PROBLEM TO WORK ON = From the line containing "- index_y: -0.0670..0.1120" to the final line of the listing, restate each line word for word and add nothing.

RECORDS FOR THE EXERCISE =
▼
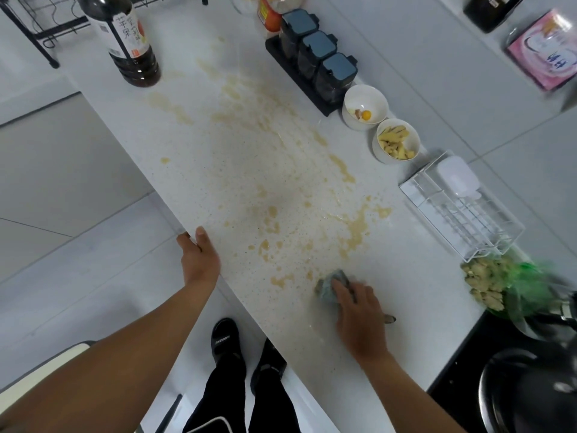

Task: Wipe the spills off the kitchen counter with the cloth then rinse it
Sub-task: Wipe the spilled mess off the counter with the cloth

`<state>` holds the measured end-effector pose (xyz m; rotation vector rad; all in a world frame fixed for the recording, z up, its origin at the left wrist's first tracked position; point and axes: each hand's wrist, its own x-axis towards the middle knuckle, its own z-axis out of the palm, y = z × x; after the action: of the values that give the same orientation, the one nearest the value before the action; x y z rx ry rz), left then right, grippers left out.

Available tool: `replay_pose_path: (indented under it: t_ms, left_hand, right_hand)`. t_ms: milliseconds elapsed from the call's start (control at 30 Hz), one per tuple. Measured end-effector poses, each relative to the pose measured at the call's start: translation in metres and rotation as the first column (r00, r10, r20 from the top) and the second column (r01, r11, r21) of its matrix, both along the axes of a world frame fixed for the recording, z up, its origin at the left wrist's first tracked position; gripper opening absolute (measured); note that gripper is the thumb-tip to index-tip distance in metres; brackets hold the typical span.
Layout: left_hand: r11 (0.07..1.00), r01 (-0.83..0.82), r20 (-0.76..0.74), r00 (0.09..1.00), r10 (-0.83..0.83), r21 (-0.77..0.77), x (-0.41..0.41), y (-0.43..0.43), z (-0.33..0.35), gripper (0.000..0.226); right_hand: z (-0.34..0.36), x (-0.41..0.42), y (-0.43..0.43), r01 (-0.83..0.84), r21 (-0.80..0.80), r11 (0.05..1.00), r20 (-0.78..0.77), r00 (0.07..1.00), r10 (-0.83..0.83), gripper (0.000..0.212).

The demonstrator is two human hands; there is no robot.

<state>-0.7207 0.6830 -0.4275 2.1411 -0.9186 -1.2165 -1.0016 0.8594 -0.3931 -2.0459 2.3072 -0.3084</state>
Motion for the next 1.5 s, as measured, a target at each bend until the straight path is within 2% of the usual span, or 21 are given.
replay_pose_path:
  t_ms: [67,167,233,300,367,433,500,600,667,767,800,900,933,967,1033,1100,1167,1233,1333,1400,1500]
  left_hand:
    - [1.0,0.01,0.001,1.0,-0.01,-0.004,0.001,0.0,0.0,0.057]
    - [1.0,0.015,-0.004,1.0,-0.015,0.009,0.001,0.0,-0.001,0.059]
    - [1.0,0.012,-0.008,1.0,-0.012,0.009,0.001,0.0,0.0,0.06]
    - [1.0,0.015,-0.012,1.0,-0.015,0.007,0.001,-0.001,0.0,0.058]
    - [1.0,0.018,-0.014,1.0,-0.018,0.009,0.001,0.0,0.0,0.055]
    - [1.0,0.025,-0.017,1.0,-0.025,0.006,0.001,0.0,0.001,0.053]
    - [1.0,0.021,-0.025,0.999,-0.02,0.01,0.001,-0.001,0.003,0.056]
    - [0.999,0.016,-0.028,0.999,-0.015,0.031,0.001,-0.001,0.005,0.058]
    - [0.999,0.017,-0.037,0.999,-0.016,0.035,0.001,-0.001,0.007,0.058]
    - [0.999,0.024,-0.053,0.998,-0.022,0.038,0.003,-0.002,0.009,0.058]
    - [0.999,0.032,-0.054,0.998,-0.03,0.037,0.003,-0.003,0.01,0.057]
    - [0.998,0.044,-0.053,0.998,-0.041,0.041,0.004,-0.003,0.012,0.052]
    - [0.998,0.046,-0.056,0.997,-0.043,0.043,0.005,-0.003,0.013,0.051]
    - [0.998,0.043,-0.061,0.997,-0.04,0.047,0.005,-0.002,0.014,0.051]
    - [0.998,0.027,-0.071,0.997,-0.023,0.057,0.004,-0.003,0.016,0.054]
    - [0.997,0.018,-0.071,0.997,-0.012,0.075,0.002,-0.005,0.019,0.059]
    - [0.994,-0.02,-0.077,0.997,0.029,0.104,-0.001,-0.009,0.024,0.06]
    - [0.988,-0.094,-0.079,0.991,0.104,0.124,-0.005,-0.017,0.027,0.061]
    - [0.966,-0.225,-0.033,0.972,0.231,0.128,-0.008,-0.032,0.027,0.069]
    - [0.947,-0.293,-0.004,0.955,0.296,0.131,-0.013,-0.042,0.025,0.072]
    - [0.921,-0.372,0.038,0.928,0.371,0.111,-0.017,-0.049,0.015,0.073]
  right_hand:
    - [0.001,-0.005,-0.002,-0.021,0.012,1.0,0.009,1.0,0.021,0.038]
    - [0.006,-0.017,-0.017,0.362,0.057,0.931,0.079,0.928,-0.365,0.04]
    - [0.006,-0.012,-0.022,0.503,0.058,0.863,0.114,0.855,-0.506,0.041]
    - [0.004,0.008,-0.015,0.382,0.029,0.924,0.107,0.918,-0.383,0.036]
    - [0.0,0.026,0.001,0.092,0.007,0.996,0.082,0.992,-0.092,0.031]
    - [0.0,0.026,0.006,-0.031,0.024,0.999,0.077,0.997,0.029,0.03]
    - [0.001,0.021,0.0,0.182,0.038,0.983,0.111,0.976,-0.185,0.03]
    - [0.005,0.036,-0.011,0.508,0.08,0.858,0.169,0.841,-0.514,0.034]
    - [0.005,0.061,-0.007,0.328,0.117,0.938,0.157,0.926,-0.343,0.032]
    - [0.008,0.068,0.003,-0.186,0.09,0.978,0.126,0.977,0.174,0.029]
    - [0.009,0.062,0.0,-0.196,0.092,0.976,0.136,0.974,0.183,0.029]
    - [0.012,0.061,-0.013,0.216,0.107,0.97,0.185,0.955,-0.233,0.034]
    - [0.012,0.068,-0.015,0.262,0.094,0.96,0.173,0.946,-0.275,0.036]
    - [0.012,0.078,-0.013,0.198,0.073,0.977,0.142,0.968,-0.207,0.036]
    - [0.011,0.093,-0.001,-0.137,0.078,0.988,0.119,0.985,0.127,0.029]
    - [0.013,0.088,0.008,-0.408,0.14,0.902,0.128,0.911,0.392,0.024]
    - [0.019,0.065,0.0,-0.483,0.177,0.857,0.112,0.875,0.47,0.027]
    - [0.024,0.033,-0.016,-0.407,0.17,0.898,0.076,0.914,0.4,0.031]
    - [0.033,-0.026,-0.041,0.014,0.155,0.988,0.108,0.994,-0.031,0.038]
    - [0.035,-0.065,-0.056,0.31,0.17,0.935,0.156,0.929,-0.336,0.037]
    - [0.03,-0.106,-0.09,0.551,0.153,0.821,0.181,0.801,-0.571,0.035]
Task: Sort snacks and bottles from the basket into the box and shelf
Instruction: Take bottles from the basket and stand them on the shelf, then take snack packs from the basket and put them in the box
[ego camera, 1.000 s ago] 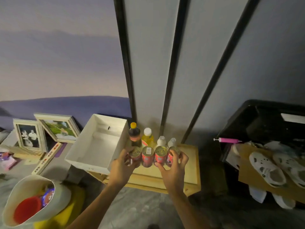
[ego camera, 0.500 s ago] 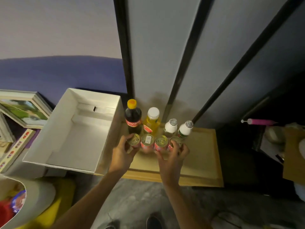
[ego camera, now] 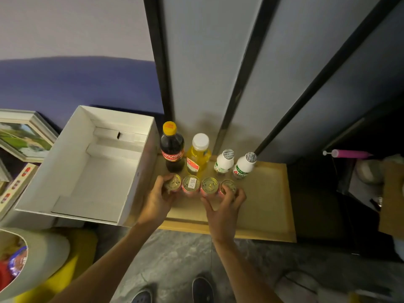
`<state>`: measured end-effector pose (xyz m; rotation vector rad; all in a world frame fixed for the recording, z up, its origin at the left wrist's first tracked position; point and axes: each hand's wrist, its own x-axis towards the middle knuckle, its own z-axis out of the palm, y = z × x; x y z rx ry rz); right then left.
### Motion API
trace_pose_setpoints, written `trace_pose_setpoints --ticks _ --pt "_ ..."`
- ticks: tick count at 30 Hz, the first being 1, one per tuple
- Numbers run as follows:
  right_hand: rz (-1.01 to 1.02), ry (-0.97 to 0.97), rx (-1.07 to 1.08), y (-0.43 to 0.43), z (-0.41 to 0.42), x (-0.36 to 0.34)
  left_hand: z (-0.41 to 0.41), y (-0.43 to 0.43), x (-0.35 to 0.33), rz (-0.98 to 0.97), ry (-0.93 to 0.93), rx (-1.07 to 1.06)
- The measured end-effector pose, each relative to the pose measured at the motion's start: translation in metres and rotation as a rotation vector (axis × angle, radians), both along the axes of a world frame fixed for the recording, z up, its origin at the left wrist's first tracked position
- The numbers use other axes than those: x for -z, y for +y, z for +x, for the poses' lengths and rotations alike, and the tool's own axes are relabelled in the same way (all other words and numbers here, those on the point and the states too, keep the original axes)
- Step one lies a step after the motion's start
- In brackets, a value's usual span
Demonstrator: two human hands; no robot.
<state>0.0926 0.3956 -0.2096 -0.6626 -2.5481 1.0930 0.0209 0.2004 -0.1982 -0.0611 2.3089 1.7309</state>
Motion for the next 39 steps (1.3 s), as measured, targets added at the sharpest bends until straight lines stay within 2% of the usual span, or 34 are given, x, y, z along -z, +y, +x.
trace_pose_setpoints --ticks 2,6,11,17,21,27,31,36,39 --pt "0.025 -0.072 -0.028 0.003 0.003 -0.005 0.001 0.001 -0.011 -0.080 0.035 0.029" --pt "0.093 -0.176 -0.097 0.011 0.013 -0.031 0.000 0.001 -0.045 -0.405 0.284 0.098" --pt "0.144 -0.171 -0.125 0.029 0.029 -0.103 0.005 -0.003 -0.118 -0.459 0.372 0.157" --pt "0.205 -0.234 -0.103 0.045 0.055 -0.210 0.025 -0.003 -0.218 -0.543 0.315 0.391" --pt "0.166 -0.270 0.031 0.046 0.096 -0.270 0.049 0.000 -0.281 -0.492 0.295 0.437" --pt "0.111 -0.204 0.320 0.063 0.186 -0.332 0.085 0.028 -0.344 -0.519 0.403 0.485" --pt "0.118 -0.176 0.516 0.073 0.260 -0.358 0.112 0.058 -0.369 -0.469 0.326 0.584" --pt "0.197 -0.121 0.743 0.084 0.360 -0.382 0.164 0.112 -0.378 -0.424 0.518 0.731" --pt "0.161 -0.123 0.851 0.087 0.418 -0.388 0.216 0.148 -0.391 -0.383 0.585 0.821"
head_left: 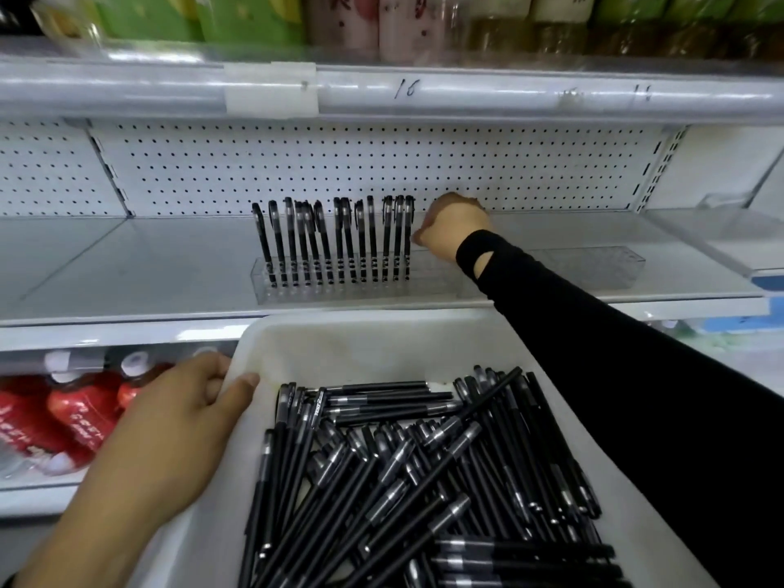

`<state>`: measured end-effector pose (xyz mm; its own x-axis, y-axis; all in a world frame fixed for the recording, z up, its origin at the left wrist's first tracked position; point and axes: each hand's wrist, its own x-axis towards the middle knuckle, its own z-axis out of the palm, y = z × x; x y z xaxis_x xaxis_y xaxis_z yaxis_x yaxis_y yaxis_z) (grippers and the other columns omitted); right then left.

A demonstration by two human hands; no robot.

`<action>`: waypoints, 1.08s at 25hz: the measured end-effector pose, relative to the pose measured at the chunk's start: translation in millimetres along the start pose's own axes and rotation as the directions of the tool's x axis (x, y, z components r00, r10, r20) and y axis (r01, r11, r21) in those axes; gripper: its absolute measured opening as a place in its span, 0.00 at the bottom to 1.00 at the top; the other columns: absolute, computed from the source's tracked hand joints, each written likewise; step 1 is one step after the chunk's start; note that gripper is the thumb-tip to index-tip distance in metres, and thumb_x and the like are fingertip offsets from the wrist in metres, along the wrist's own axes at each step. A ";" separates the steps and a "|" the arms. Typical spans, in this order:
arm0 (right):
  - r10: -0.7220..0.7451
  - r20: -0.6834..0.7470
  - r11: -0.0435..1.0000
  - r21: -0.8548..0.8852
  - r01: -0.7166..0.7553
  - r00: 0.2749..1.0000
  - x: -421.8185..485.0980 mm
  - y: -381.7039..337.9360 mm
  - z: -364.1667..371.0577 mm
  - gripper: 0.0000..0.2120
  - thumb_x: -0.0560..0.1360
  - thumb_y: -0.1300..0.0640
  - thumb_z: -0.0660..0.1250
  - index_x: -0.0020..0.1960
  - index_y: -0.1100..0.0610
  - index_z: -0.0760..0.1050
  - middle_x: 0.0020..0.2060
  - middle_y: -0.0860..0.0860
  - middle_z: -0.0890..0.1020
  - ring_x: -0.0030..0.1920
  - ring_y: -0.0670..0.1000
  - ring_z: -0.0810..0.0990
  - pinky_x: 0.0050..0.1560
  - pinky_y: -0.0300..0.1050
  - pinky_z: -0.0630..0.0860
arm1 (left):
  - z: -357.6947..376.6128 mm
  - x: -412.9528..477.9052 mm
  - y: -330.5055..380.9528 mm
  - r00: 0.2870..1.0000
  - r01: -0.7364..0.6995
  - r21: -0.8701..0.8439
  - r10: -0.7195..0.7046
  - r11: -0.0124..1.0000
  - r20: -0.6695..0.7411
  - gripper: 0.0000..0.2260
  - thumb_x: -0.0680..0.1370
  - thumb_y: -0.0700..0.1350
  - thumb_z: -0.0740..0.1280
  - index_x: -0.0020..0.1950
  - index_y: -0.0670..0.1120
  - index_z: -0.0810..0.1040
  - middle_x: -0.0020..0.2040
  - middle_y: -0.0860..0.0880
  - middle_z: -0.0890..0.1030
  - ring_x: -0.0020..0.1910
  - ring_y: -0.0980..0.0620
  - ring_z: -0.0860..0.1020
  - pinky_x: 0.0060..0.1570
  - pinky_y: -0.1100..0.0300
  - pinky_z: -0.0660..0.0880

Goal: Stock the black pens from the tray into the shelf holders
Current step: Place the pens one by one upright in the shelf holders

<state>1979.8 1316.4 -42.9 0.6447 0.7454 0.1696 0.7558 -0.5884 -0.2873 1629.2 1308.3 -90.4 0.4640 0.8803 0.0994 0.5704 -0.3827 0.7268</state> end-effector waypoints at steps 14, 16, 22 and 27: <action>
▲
ANSWER SECTION =
  - index_y: -0.0670..0.1120
  - index_z: -0.0810..0.1040
  - middle_x: -0.0020..0.2040
  - middle_y: -0.0860..0.0880
  - middle_z: -0.0890..0.1030
  - ring_x: -0.0020..0.1910
  - ring_y: -0.0980..0.0620
  - ring_z: -0.0860..0.1020
  - pinky_x: 0.0060..0.1570
  - pinky_y: -0.1100..0.0300
  - pinky_z: -0.0660..0.0880

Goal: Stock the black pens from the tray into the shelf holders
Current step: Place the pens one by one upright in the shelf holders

<state>1979.8 1316.4 -42.9 0.6447 0.7454 0.1696 0.7558 -0.5884 -0.2873 1629.2 1308.3 -90.4 0.4640 0.8803 0.0994 0.5704 -0.3827 0.7268</state> end-effector waypoints at steps 14, 16, 22 and 27: <action>

The answer given is complete.